┌──

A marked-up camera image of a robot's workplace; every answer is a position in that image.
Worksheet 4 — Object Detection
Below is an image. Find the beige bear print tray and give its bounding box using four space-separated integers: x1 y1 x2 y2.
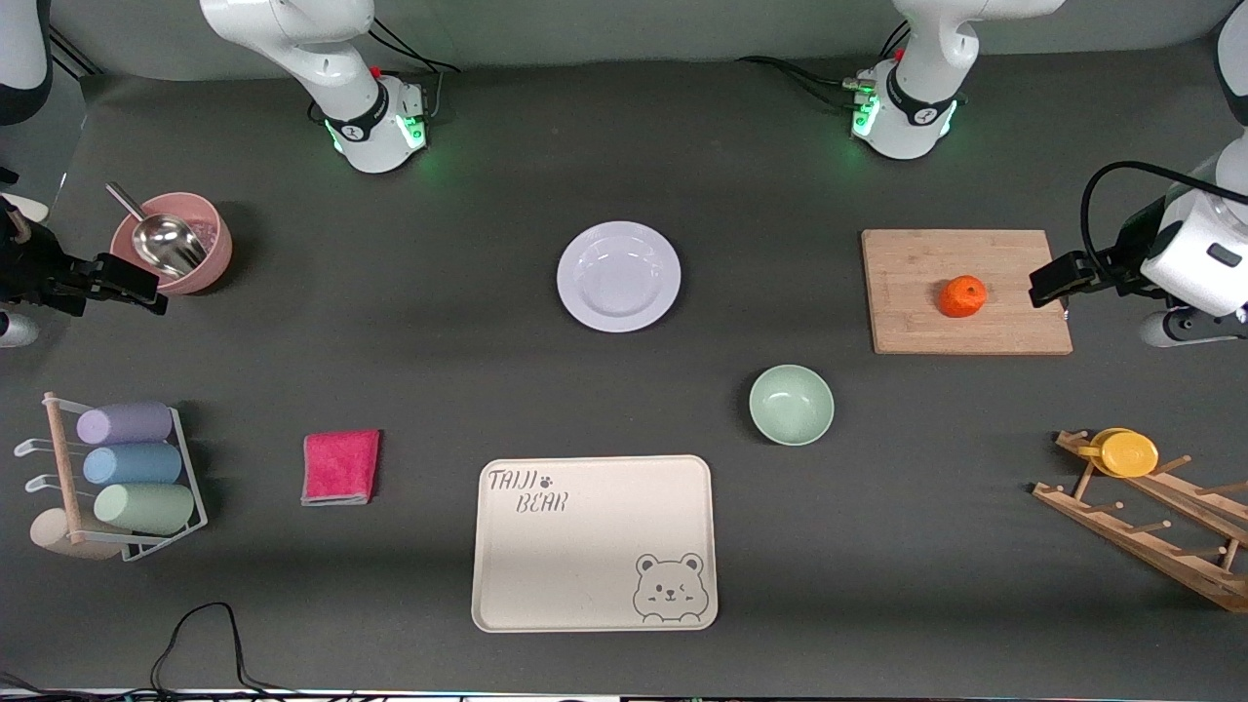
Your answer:
472 455 719 633

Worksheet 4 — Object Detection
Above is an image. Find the pink bowl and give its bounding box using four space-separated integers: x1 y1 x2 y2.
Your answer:
109 192 234 295

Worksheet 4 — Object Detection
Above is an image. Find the blue cup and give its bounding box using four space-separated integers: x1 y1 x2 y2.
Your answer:
83 444 183 487

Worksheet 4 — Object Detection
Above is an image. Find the beige cup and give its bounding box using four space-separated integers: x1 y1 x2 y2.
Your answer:
29 508 124 561

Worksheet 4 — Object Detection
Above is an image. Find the light green bowl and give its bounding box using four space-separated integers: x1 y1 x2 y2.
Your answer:
749 365 836 447

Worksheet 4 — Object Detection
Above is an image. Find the pink folded cloth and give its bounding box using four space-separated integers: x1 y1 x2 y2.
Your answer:
301 430 381 506

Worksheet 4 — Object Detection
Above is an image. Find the black background rail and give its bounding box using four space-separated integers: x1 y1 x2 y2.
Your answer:
49 27 102 77

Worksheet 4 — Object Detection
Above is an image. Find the black base cable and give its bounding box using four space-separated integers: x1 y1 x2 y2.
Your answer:
367 17 461 75
736 55 871 110

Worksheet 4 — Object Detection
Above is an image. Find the yellow cup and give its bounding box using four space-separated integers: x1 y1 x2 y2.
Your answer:
1077 428 1160 479

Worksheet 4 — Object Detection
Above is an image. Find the wooden peg drying rack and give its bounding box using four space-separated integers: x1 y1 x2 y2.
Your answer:
1032 430 1248 614

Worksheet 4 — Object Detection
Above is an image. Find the black looped table cable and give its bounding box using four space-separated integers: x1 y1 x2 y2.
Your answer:
151 603 293 699

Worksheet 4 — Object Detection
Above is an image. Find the white round plate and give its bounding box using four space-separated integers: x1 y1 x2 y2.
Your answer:
557 221 683 333

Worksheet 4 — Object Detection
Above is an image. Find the wooden cutting board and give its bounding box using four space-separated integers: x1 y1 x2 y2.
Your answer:
861 229 1074 356

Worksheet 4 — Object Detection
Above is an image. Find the green cup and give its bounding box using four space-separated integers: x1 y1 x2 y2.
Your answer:
94 484 196 535

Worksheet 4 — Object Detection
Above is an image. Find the black right base cable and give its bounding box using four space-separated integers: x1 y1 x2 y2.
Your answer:
367 17 461 75

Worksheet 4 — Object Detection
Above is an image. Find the purple cup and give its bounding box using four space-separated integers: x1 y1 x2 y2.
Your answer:
76 402 175 446

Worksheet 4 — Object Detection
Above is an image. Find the metal scoop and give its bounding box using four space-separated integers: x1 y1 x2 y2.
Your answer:
105 182 209 279

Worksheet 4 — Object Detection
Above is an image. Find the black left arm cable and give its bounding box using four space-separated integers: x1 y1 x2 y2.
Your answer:
1080 161 1248 286

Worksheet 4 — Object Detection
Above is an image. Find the black left base cable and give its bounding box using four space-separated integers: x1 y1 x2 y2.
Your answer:
736 55 871 110

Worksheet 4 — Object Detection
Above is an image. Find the white wire cup rack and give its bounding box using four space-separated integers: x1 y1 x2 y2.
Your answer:
14 392 209 563

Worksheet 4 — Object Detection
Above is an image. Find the orange fruit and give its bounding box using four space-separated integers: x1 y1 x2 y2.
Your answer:
938 276 988 319

└──

How to complete this task — Return all material verbatim, pictures omitted.

Exercise answer —
A marked-up camera image of a robot's workplace; every answer is a position in that image.
Worksheet 4 — Object Detection
Below is an image. Find the beige bear print tray and give its bounding box using four space-separated integers: x1 y1 x2 y2.
Your answer:
472 455 719 633

Worksheet 4 — Object Detection
Above is an image. Find the pink bowl and give its bounding box using four space-separated integers: x1 y1 x2 y2.
Your answer:
109 192 234 295

Worksheet 4 — Object Detection
Above is an image. Find the blue cup and give its bounding box using four space-separated integers: x1 y1 x2 y2.
Your answer:
83 444 183 487

Worksheet 4 — Object Detection
Above is an image. Find the beige cup and give its bounding box using four space-separated integers: x1 y1 x2 y2.
Your answer:
29 508 124 561

Worksheet 4 — Object Detection
Above is an image. Find the light green bowl and give its bounding box using four space-separated integers: x1 y1 x2 y2.
Your answer:
749 365 836 447

Worksheet 4 — Object Detection
Above is an image. Find the pink folded cloth and give its bounding box using four space-separated integers: x1 y1 x2 y2.
Your answer:
301 430 381 506

Worksheet 4 — Object Detection
Above is an image. Find the black background rail and give its bounding box using four space-separated integers: x1 y1 x2 y2.
Your answer:
49 27 102 77

Worksheet 4 — Object Detection
Above is an image. Find the black base cable and give its bounding box using four space-separated integers: x1 y1 x2 y2.
Your answer:
367 17 461 75
736 55 871 110

Worksheet 4 — Object Detection
Above is an image. Find the yellow cup and give its bounding box using four space-separated integers: x1 y1 x2 y2.
Your answer:
1077 428 1160 479

Worksheet 4 — Object Detection
Above is an image. Find the wooden peg drying rack and give its bounding box using four space-separated integers: x1 y1 x2 y2.
Your answer:
1032 430 1248 614

Worksheet 4 — Object Detection
Above is an image. Find the black looped table cable and give its bounding box using four space-separated integers: x1 y1 x2 y2.
Your answer:
151 603 293 699

Worksheet 4 — Object Detection
Above is an image. Find the white round plate and give its bounding box using four space-separated integers: x1 y1 x2 y2.
Your answer:
557 221 683 333

Worksheet 4 — Object Detection
Above is an image. Find the wooden cutting board and give its bounding box using four space-separated integers: x1 y1 x2 y2.
Your answer:
861 229 1074 356

Worksheet 4 — Object Detection
Above is an image. Find the green cup and give its bounding box using four space-separated integers: x1 y1 x2 y2.
Your answer:
94 484 196 535

Worksheet 4 — Object Detection
Above is an image. Find the black right base cable and give its bounding box using four space-separated integers: x1 y1 x2 y2.
Your answer:
367 17 461 75

Worksheet 4 — Object Detection
Above is an image. Find the purple cup and give its bounding box using four space-separated integers: x1 y1 x2 y2.
Your answer:
76 402 175 446

Worksheet 4 — Object Detection
Above is an image. Find the metal scoop and give its bounding box using four space-separated integers: x1 y1 x2 y2.
Your answer:
105 182 209 279

Worksheet 4 — Object Detection
Above is an image. Find the black left arm cable and give its bounding box using four space-separated integers: x1 y1 x2 y2.
Your answer:
1080 161 1248 286

Worksheet 4 — Object Detection
Above is an image. Find the black left base cable and give its bounding box using four space-separated integers: x1 y1 x2 y2.
Your answer:
736 55 871 110

Worksheet 4 — Object Detection
Above is an image. Find the white wire cup rack and give its bounding box using four space-separated integers: x1 y1 x2 y2.
Your answer:
14 392 209 563

Worksheet 4 — Object Detection
Above is an image. Find the orange fruit and give its bounding box using four space-separated integers: x1 y1 x2 y2.
Your answer:
938 276 988 319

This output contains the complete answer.